Growing into the future
Next up for Roberts and inSoma Bio is continuing to develop the business in the reconstructive breast surgery market while exploring other indications, like facial reconstruction.
“At the end of the day, we have a unique material that is injectable, helps support new tissue growth, and supports natural blood vessel growth,” Roberts says. “This is an enormously useful platform that can have an impact in a number of different areas of soft tissue engineering, whether it’s recreating skin, healing wounds, filling in defects, or even certain aesthetic applications for synthetic elastin.”

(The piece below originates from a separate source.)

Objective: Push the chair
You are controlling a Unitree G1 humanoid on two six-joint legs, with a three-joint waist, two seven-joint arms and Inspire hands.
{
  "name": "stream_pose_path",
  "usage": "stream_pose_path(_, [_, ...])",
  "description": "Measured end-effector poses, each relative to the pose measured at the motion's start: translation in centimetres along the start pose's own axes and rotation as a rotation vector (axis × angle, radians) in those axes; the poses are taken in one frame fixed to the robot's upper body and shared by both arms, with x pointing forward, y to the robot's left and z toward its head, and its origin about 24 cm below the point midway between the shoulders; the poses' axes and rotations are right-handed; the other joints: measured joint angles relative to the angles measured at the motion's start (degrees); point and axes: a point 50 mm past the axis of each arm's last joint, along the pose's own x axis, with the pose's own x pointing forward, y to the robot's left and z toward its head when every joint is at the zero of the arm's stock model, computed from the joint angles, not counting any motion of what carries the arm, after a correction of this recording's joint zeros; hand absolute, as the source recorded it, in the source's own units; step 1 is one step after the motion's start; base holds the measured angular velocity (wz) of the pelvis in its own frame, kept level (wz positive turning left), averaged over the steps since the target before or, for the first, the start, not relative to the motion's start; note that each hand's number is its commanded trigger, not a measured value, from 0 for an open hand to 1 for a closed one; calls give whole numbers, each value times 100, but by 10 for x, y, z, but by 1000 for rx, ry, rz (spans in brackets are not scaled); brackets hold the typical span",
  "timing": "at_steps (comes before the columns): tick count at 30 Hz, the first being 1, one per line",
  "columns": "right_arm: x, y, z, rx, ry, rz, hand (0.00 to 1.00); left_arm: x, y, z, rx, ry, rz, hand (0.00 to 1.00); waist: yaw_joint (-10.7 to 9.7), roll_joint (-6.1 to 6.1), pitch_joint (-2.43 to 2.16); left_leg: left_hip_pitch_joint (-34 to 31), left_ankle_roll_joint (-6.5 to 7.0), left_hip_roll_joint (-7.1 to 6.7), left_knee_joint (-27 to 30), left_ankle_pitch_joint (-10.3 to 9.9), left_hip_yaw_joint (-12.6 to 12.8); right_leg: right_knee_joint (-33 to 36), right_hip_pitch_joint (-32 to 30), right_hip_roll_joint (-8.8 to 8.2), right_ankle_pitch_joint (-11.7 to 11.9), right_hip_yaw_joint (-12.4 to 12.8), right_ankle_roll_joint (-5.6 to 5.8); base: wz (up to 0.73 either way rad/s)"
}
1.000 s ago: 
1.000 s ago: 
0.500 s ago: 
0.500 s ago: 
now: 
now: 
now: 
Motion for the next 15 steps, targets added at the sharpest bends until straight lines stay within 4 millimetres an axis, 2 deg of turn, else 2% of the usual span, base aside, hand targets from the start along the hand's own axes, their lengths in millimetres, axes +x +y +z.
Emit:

“My hope is that inSoma is a great success,” Chilkoti says, “that it takes FractomerTM all the way through clinical trials and into the clinic with one or more products that help those in need, and that somewhere on this journey there is an exit that rewards all the people who have put in blood, sweat, toil and tears into inSoma.”
Almost a decade into this journey from academia to industry, Roberts has picked up some lessons that are useful for fellow entrepreneurial researchers.
“My very first introductory slide deck was ten slides of science to two commercialization slides,” Roberts says. “Now, it’s basically flipped.”
It’s important to adjust your pitch to the audience: a group of scientists at a research conference would be interested in the detailed science behind the technology, but a room of potential investors would want you to focus on the business proposition.
“Quality science is a core backbone of our company, but good science alone doesn’t make a good company,” Roberts says.
“We also wouldn’t be having this conversation without the incredible support and hard work of my team,” Roberts says. “They really are an incredible group of people with a passion for pushing this company and technology to the next level.”
Finally, Roberts suggests, focus on the here and now.
“Nobody cares what you could do,” Roberts implores, “they care what you can do.”